## Problem requirements
Leave out the pictures and retype, exactly, the lines below from the line with "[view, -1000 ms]" up to and including the line with "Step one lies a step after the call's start", nothing more.

## Dataset records
= Beginning of Section =
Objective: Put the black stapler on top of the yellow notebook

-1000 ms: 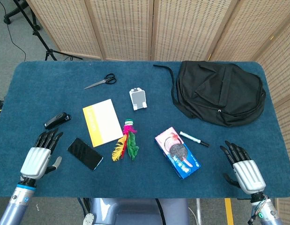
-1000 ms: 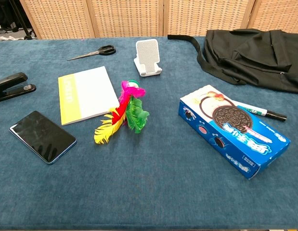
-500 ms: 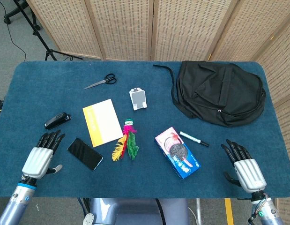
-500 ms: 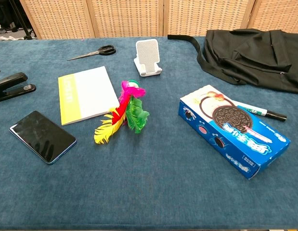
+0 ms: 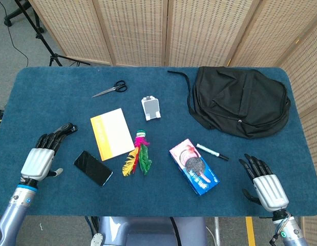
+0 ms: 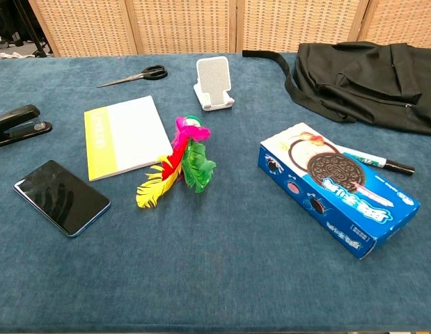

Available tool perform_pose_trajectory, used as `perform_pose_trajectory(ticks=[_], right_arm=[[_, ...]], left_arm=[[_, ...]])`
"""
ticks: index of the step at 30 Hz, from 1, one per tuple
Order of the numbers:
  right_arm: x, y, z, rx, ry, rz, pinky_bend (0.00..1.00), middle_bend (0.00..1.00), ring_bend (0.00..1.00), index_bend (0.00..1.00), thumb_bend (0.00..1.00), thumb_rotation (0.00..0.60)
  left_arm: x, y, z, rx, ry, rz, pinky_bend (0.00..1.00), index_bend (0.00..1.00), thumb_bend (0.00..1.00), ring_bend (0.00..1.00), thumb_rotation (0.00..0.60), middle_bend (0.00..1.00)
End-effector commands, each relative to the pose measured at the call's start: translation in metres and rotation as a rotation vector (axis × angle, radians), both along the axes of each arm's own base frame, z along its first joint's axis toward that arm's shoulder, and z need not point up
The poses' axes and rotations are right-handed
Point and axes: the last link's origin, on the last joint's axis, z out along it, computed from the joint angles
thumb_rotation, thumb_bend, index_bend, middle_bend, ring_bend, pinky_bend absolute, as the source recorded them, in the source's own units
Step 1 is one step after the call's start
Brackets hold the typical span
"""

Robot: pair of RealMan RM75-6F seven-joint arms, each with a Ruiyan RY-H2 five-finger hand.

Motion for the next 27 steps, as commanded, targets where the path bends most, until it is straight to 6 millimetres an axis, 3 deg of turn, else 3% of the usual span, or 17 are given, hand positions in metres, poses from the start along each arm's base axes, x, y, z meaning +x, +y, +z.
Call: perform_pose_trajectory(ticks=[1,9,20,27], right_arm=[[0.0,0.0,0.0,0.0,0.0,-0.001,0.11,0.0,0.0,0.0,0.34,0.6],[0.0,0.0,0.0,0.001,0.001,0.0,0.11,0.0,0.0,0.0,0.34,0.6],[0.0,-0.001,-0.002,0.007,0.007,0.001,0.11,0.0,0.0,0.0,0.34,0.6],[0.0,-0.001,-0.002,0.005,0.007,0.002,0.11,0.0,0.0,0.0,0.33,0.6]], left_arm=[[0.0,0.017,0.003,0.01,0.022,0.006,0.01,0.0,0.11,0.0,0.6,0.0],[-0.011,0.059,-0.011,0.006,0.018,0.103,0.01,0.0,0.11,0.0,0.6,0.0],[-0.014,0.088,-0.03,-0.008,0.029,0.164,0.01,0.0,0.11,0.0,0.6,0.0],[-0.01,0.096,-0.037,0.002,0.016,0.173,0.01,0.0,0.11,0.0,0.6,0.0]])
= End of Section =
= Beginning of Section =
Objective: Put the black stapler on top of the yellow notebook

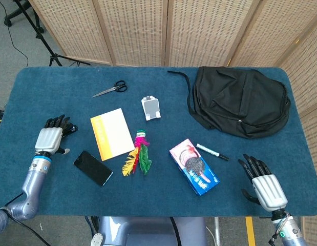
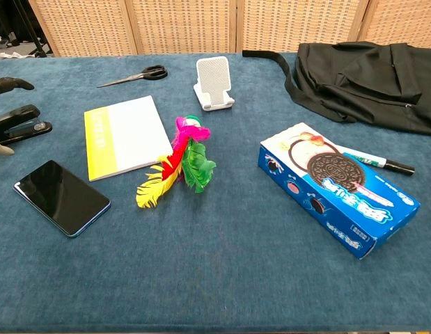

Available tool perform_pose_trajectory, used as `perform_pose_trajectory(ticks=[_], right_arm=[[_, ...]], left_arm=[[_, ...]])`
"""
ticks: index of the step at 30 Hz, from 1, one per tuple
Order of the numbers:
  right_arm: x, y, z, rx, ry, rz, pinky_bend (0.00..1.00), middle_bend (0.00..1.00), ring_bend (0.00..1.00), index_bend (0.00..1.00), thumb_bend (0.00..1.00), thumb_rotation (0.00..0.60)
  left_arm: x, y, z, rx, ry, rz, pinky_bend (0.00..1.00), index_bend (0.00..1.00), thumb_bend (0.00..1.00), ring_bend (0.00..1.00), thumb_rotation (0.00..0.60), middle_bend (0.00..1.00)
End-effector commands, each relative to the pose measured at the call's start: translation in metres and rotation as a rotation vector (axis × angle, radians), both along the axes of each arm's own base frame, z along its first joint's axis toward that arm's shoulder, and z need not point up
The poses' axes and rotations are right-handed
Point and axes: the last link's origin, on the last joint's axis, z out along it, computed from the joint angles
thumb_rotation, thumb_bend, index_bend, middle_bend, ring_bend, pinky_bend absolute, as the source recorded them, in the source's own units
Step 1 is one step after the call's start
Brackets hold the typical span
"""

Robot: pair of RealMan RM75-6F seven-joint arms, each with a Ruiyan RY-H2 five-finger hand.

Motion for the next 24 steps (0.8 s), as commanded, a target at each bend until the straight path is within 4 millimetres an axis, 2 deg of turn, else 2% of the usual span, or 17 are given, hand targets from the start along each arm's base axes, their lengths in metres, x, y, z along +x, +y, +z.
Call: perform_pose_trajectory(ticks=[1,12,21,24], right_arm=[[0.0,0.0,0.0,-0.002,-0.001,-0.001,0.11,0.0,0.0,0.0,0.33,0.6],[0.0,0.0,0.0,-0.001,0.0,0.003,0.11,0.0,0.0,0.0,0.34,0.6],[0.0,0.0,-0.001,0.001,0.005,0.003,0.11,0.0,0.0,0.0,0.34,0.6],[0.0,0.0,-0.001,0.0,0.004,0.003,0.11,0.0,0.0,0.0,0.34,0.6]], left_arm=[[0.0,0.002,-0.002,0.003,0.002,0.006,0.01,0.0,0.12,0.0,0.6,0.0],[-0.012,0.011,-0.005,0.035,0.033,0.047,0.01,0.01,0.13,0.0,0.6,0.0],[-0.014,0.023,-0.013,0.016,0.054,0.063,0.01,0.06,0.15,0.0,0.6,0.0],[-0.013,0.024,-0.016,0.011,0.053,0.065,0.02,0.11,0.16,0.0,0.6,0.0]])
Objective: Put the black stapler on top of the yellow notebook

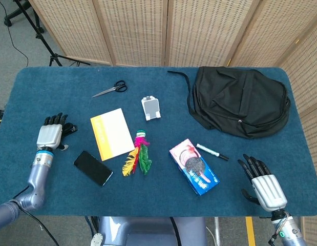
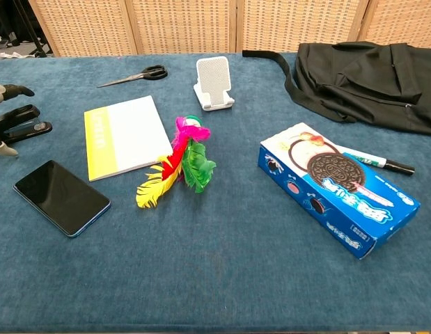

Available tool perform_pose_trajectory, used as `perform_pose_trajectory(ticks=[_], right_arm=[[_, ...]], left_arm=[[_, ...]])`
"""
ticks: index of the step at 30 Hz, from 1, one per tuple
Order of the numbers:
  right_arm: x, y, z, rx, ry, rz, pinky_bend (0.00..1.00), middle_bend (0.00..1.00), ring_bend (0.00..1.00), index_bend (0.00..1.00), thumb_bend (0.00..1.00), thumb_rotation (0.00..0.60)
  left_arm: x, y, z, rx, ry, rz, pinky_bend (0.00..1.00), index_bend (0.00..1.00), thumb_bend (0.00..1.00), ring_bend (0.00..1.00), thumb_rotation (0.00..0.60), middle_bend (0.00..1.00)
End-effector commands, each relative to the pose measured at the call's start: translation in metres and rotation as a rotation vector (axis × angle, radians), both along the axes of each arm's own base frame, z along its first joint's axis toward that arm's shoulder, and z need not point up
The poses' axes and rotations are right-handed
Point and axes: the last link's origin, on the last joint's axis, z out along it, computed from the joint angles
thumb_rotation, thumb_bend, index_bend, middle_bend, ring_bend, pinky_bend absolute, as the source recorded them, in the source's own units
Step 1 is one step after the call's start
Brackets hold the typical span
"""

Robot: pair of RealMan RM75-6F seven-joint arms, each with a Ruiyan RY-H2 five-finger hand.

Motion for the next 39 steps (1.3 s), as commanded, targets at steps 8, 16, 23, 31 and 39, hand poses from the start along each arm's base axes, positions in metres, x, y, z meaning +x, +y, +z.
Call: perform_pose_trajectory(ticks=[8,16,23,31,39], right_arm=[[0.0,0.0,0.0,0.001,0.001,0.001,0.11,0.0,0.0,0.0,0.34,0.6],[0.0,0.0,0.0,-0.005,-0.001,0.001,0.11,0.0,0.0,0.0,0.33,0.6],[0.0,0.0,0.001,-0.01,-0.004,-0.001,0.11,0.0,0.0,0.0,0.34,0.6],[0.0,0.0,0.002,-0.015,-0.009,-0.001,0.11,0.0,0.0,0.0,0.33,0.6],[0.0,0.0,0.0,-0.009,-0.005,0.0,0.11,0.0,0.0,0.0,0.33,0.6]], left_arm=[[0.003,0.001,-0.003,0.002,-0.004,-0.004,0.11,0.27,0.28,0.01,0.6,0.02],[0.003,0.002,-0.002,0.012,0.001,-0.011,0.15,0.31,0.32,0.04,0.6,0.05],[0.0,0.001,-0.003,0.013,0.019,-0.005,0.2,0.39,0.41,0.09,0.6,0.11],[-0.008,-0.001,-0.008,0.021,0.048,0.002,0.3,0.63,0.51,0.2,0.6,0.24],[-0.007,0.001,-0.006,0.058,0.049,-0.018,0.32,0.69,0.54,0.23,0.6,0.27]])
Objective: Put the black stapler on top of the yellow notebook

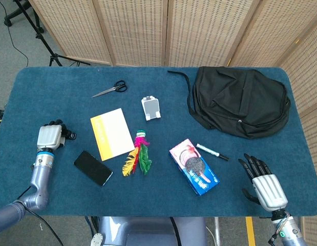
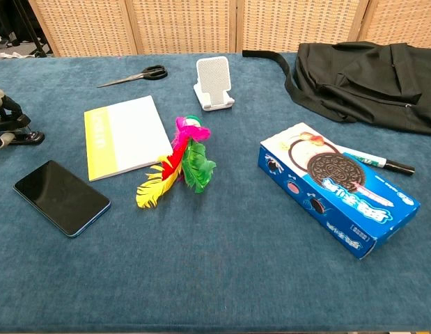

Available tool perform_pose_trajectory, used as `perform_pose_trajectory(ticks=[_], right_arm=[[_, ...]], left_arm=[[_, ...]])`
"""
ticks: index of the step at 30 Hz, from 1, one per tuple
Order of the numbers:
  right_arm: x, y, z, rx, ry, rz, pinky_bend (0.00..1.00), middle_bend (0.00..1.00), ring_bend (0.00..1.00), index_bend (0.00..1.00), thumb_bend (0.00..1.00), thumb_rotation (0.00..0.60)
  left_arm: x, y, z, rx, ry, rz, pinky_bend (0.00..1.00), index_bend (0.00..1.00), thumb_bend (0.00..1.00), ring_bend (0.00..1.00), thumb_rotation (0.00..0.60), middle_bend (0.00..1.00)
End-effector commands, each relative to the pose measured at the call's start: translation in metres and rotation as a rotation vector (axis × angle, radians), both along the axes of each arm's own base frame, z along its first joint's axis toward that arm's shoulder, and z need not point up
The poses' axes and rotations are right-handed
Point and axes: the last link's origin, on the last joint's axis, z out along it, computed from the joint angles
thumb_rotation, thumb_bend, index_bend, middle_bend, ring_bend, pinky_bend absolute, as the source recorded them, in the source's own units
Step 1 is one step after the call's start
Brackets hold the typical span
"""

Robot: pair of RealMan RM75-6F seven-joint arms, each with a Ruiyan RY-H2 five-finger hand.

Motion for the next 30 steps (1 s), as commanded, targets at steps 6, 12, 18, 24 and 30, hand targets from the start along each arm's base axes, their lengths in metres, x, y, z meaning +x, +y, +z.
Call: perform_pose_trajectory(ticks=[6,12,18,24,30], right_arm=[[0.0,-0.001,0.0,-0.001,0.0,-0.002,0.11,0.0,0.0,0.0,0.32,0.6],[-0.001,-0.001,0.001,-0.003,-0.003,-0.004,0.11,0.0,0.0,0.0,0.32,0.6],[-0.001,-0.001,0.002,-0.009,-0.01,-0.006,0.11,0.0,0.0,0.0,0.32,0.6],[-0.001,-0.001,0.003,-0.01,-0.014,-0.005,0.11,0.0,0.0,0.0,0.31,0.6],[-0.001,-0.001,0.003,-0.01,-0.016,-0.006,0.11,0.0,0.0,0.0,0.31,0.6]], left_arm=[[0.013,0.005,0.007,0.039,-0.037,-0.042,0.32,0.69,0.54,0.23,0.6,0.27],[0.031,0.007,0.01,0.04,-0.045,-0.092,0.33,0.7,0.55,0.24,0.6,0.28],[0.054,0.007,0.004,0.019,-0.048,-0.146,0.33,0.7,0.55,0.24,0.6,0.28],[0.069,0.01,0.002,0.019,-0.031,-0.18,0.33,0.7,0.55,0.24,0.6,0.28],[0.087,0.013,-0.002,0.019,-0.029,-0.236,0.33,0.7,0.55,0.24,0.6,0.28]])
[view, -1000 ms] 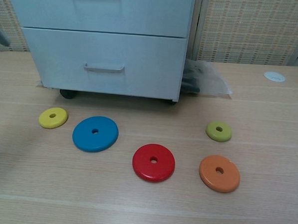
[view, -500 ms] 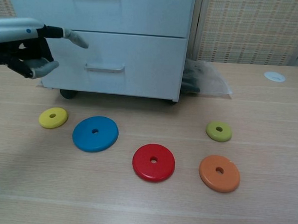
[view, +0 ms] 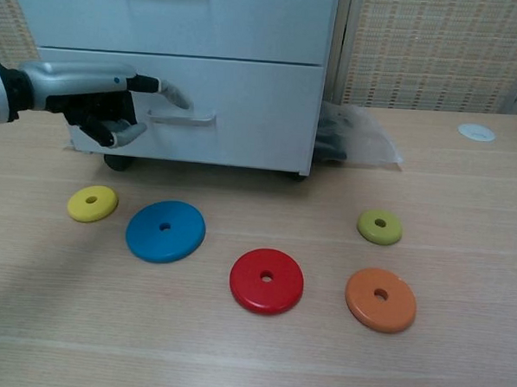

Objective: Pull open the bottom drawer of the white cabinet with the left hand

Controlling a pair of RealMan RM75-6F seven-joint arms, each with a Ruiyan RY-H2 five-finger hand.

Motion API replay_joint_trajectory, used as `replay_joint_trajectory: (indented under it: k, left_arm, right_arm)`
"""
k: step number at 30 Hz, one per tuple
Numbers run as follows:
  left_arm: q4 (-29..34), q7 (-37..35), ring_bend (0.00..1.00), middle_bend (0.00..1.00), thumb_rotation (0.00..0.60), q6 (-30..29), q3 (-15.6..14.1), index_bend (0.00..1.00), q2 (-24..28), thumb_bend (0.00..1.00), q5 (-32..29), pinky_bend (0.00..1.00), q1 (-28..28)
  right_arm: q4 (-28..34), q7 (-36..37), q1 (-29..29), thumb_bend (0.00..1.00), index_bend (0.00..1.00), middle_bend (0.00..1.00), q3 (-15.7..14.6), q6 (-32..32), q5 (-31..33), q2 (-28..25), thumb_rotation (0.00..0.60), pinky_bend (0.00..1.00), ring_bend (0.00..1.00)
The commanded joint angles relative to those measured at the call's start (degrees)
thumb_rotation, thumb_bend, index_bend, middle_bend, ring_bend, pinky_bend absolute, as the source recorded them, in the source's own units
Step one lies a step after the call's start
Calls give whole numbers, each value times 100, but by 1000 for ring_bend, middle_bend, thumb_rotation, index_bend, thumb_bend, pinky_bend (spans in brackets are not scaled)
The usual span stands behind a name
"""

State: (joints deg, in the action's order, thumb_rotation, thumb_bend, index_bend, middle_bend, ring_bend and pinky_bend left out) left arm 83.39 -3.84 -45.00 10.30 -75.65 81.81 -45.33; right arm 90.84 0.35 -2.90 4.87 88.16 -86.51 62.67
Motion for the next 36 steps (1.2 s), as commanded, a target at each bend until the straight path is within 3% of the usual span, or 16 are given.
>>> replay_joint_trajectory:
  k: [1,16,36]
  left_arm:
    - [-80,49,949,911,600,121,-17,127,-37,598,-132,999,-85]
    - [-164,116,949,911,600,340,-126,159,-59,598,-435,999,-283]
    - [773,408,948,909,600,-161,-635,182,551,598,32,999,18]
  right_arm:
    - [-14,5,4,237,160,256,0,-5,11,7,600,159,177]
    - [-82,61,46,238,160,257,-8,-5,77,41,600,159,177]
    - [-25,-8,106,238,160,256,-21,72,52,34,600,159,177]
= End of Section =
## Solution for this task
[view, -1000 ms] 
[view, -500 ms] 
[view, +0 ms] 

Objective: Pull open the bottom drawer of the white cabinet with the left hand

Controlling a pair of RealMan RM75-6F seven-joint arms, each with a Ruiyan RY-H2 five-finger hand.

Motion API replay_joint_trajectory, used as `replay_joint_trajectory: (indented under it: k, left_arm, right_arm)`
"""
k: step number at 30 Hz, one per tuple
Numbers run as follows:
  left_arm: q4 (-29..34), q7 (-37..35), ring_bend (0.00..1.00), middle_bend (0.00..1.00), thumb_rotation (0.00..0.60), q6 (-30..29), q3 (-15.6..14.1), index_bend (0.00..1.00), q2 (-24..28), thumb_bend (0.00..1.00), q5 (-32..29), pinky_bend (0.00..1.00), q1 (-28..28)
  right_arm: q4 (-28..34), q7 (-36..37), q1 (-29..29), thumb_bend (0.00..1.00), index_bend (0.00..1.00), middle_bend (0.00..1.00), q3 (-15.7..14.6), q6 (-32..32), q5 (-31..33), q2 (-28..25), thumb_rotation (0.00..0.60), pinky_bend (0.00..1.00), ring_bend (0.00..1.00)
The commanded joint angles relative to those measured at the call's start (degrees)
thumb_rotation, thumb_bend, index_bend, middle_bend, ring_bend, pinky_bend absolute, as the source recorded them, in the source's own units
Step one lies a step after the call's start

The exercise is complete.